Pine Lake Interloper | UW scientist, area residents lead the way in Red Swamp Crayfish population control efforts

Residents living around Pine Lake in Sammamish are helping to remove an invasive species from their waters, all while helping out research.

Residents living around Pine Lake in Sammamish are helping to remove an invasive species from their waters, all while helping out research.

Julian Olden, an associate professor at the University of Washington School of Aquatic and Fishery Sciences, will be continuing work with residents later this month to combat the Red Swamp Crayfish.

“These first non-native crayfish were found in Pine Lake in 2000,” Olden said. “Now it occupies about a dozen lakes in western Washington.”

The Red Swamp Crayfish, Procambarus clarkii, is also known as the Louisiana Crawfish or the Mudbug. Native to the Gulf Coast from Mexico to Florida, the species is often featured in Cajun cooking in the south-central United States.

Listed as a banned invasive species by the Washington Department of Fish and Wildlife, P.clarkii is considered vectors for parasites and diseases that can negatively impact native species. First recorded in September 2000, populations of P.clarkii have been found in lakes throughout King County since then. State fisheries officials believe that the species was introduced as bait fishing for largemouth bass.

Olden, who has been working at Pine Lake for the past eight years, says that the larger, meatier traits of P.clarkii that make it more attractive to fishermen as bait are what makes it so dangerous to the local ecosystem.

“They have impacts on fish and amphibians, they eat their eggs,” Olden said. “They can affect recreationally important fish like bass.

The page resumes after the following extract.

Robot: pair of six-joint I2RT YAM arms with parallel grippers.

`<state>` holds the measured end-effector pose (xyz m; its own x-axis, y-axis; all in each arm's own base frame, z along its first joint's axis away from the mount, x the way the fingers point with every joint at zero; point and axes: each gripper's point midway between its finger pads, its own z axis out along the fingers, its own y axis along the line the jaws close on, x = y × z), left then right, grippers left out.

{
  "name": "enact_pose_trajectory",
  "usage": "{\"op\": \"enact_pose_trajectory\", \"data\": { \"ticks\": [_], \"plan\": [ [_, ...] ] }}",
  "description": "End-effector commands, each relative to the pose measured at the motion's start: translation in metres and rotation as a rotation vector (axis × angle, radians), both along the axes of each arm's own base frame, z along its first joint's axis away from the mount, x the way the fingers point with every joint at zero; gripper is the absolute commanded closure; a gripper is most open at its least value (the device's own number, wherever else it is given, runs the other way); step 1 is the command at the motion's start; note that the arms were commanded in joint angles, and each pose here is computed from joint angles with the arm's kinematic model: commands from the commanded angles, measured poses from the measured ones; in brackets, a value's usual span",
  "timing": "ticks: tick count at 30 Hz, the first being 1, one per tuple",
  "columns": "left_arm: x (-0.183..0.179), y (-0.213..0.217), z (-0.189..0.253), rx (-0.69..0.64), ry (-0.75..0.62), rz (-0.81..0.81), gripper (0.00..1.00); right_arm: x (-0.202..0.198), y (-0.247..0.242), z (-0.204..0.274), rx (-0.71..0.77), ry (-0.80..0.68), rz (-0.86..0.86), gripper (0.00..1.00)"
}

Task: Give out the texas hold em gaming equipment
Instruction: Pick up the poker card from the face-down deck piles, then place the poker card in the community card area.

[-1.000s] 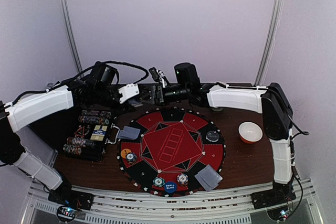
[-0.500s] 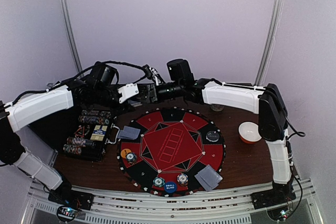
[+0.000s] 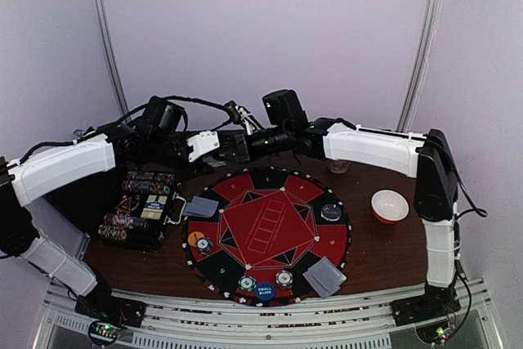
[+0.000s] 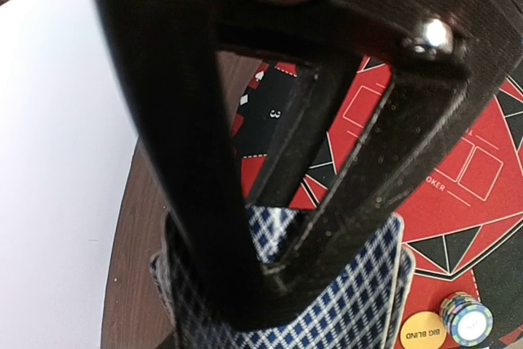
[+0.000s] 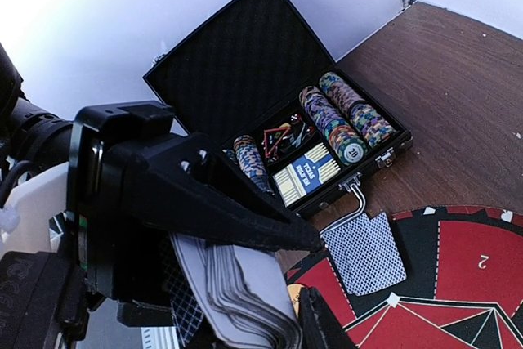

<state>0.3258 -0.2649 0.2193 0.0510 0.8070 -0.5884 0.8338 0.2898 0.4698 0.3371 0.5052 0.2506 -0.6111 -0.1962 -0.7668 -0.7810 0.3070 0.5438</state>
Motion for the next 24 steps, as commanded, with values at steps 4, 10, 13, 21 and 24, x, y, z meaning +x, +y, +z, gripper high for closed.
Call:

They also outmuscle and outcompete the native crayfish for shelter and food.”

P.clarkii are readily identifiable by their rough carapace and dark red color.

On his web site, Olden invites anyone to actively trap crayfish to help reduce P.clarkii populations in Pine Lake, which Olden calls the “most infested lake in the state.” To date, since starting last year, volunteers have removed more than 4,000 of the crawfish from the lake, putting in more than 30,000 trapping hours.

“In two years of participating in this program, we have captured hundreds of red swamp crayfish, but only a handful of the native Signal Crayfish,” Pine Lake resident Doug Henderson said. “Although we do enjoy the occasional crayfish boil, and find it somewhat humorous to see so many crayfish that you can even catch them in the lawn, we are a little sad that we almost never see the native signal crayfish around our dock.”

While Olden prefers only Pine Lake-area residents volunteer, all volunteers must follow guidelines. Potential volunteers need to be registered with Olden. Volunteers must also record and submit data including size and gender of each individual animal removed.

While Henderson has a degree in biology and formerly worked in an aquatic toxicology lab, the effort to control the P.clarkii population has been “a great learning experience” for his daughter, Solana, a student at Creekside Elementary.

“We are interested in doing whatever we can to improve the water quality and habitat,” Henderson said.

Volunteers also must take care to separate out members of the native Signal Crayfish species, Pacifastacus leniusculus, identified by their smooth shells and brown carapace, with a white patch near the base of each claw.

Any caught P.clarkii individuals can be disposed of or cooked and eaten. The state fisheries department requires that all captured animals not be re-introduced to the water, but killed and disposed of.

“A few times each summer we’ve hosted a crayfish boil with friends and family,” Henderson said. “When cooking them, we like to boil them in an outdoor cooker with potatoes, corn, sausage, onions, lemons, and Zatarain’s crayfish boil.”